STATEMENT BY SENATOR THE HON. SANDREA FALCONER
MINISTER WITHOUT PORTFOLIO (INFORMATION) IN THE OFFICE OF THE PRIME MINISTER TO SENATE DEBATE ON DEFAMATION BILL
FRIDAY, JULY 5, 2013
I am pleased, not only as Minister with responsibility for Information but also as a former practicing journalist, to participate in this debate on a piece of legislation which is significant and important to members of my profession.
For a number of years, members of the media fraternity have lobbied and fought for changes to our defamation and libel laws in order to more effectively carry out their duties as democratic watchdogs.
There is no doubt about the importance of the media in a liberal democracy such as ours.
This role is absolutely crucial and anything which strengthens this role, as this Bill seeks to do, represents progress.
As the esteemed Lord Bingham said:
“The proper functioning of a modern participatory democracy requires that the media be free, active, professional and inquiring. For this reason the Courts here (in Britain)and elsewhere have recognized the cardinal importance of Press freedom and the need for any restriction on that freedom to be proportionate and no more than necessary to promote the legitimate object of the restriction.”

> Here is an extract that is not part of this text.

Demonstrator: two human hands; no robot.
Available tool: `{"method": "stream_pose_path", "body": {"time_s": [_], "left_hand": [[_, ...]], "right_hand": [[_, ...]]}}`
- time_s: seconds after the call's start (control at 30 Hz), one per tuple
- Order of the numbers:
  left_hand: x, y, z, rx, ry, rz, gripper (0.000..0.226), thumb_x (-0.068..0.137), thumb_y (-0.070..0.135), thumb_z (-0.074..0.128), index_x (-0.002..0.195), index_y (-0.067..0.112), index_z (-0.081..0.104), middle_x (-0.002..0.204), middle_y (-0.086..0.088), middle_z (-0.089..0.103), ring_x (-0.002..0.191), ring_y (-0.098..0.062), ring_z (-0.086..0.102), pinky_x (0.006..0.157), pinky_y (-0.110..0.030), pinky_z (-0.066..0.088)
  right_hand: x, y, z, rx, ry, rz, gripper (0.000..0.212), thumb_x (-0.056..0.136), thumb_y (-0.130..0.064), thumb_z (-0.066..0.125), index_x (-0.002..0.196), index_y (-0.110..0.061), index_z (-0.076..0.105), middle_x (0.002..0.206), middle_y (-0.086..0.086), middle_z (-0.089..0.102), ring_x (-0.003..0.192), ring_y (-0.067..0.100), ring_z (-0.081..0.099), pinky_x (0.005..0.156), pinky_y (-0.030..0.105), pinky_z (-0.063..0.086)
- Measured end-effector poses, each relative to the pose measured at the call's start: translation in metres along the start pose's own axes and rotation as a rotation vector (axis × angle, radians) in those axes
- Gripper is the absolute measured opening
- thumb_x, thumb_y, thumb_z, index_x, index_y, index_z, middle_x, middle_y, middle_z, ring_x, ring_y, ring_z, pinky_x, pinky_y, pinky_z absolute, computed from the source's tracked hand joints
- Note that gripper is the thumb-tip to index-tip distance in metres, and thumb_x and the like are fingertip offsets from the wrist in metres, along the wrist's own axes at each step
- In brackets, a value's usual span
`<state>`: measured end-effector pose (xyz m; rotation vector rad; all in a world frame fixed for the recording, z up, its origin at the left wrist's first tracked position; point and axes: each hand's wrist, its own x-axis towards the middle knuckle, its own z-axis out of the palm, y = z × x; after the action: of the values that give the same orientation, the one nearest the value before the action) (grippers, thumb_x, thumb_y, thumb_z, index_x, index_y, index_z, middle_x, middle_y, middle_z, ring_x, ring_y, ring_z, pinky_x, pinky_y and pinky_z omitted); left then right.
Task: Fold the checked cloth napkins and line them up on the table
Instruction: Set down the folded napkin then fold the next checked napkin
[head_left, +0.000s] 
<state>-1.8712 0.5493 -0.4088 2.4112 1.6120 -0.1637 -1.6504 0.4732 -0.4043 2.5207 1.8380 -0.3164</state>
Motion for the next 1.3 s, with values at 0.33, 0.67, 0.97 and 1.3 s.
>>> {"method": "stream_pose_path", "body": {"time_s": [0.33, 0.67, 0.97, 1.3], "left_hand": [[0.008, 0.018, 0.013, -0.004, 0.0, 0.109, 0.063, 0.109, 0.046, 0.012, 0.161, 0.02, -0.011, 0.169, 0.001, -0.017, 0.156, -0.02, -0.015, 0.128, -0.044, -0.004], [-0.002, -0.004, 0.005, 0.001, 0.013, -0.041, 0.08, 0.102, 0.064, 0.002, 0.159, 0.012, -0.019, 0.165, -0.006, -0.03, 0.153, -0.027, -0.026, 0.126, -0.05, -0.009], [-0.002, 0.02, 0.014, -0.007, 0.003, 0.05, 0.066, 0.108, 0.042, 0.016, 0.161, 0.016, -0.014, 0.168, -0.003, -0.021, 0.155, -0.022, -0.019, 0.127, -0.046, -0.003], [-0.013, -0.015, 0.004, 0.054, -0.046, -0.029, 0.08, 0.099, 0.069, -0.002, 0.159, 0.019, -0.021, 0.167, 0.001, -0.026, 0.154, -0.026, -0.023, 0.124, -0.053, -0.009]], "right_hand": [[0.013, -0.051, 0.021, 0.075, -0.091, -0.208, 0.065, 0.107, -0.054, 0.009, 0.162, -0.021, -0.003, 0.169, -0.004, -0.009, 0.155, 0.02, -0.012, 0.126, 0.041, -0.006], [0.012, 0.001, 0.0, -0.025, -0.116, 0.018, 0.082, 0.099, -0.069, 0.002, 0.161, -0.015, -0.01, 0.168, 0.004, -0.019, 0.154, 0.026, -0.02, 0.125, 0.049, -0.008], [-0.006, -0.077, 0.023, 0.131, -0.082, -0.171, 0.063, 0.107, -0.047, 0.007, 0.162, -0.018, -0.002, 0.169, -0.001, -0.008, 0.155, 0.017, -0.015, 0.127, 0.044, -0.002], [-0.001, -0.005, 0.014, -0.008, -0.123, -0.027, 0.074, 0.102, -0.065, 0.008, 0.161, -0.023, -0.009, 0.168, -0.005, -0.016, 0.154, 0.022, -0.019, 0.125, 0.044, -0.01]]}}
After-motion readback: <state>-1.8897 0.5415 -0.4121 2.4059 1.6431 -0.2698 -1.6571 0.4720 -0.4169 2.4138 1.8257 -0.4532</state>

Mr. President, the European Court of Human Rights also stated:
“The pre-eminent role of the Press in a State governed by the rule of law must not be forgotten. Freedom of the press affords the public one of the best means of discovering and forming an opinion of the ideas and attitudes of their political leaders… it thus enables everyone to participate in the free political debate which is at the very core of a democratic society.”
And, in that landmark Reynolds V. Times Newspapers Ltd (2001) case in Britain, Lord Nicholls of Birkenhead said:
“At a pragmatic level, freedom to disseminate and receive information on political matters is essential to the system of parliamentary democracy cherished in this country…Without freedom of expression by the media, freedom of expression would be a hollow concept”.
Mr President; these are all positions which members on this side agree with.
Recognising that freedom of expression is expressly protected in our Constitution, we assert that freedom of the Press is integral to this constitutional right.
This Defamation Act 2013 represents an important step in our democratic journey.